╭─ Data for review

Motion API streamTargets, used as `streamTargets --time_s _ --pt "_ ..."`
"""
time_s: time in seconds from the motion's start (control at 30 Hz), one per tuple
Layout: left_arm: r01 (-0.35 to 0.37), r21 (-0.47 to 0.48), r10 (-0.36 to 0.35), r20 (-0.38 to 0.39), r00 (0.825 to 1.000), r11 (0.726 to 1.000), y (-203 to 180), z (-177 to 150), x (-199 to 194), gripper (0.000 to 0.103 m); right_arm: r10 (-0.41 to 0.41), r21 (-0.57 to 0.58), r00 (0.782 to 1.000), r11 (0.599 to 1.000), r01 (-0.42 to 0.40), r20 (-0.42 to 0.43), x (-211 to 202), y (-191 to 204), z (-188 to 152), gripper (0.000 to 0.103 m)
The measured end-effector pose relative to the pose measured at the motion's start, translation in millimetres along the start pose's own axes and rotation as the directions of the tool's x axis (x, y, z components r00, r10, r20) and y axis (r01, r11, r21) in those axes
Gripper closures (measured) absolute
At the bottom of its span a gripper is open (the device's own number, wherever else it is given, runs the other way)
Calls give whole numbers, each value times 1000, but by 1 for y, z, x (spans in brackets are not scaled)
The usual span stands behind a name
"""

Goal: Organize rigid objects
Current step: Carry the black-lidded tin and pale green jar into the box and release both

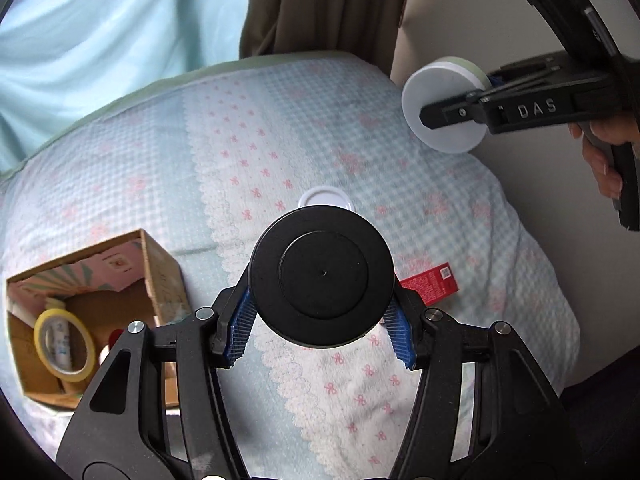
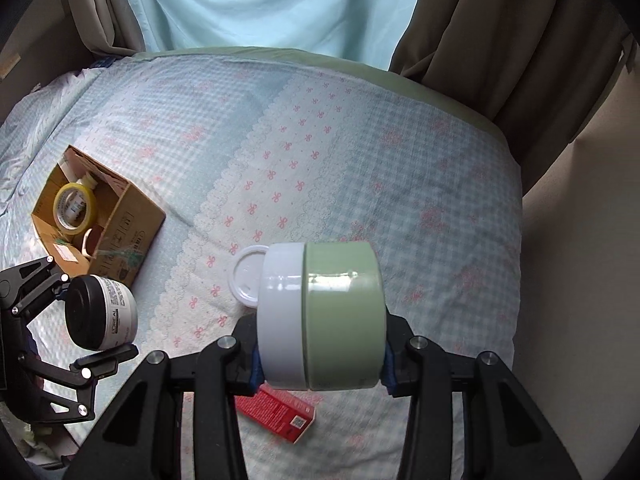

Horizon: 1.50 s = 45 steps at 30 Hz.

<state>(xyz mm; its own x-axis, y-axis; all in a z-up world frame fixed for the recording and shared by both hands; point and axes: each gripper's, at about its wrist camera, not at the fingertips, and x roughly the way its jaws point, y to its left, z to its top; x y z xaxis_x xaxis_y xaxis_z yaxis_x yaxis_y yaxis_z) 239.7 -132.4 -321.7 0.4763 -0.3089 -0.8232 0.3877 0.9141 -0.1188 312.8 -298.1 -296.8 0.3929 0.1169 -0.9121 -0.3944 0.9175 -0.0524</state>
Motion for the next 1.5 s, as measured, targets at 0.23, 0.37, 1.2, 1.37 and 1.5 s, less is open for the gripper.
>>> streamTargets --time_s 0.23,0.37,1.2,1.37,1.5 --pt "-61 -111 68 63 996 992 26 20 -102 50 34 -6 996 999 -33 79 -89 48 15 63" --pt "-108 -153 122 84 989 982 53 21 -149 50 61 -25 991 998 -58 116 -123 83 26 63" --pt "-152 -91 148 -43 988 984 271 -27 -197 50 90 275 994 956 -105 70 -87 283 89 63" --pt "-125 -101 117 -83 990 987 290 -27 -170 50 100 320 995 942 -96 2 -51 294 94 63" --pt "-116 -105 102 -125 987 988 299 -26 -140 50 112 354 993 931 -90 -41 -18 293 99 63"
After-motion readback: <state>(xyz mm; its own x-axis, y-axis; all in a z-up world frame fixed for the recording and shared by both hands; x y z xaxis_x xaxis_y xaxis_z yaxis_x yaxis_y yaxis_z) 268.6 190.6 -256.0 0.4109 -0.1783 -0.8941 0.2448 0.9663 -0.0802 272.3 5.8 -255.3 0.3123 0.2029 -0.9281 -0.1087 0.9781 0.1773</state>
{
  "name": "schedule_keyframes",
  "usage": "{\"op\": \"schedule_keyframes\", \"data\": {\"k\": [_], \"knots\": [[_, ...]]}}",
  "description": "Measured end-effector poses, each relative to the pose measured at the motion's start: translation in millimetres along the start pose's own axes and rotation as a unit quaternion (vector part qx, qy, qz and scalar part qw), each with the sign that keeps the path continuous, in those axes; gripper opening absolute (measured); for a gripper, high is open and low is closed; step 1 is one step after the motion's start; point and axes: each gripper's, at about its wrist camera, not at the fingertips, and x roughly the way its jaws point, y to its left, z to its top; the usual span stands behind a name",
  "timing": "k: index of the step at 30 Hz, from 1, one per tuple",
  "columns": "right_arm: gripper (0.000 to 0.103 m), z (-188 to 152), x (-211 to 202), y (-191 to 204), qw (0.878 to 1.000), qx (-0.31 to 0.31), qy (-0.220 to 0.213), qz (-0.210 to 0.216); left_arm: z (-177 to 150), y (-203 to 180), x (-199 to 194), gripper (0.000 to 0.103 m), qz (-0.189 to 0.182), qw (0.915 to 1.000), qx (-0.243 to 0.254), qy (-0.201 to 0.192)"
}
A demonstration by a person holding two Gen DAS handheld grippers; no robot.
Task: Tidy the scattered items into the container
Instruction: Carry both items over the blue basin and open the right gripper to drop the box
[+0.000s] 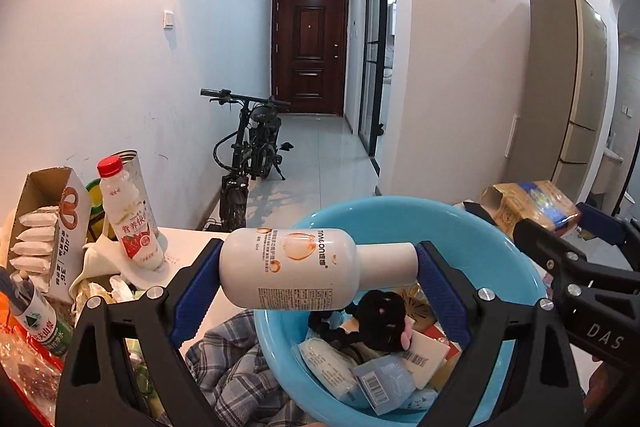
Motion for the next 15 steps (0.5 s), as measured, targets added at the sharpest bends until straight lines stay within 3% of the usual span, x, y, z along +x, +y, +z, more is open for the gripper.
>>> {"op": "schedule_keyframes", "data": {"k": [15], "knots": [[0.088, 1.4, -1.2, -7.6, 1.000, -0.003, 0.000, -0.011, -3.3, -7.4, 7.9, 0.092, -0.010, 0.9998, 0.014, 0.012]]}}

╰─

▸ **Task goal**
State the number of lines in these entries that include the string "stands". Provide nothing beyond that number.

▸ **Reply**
2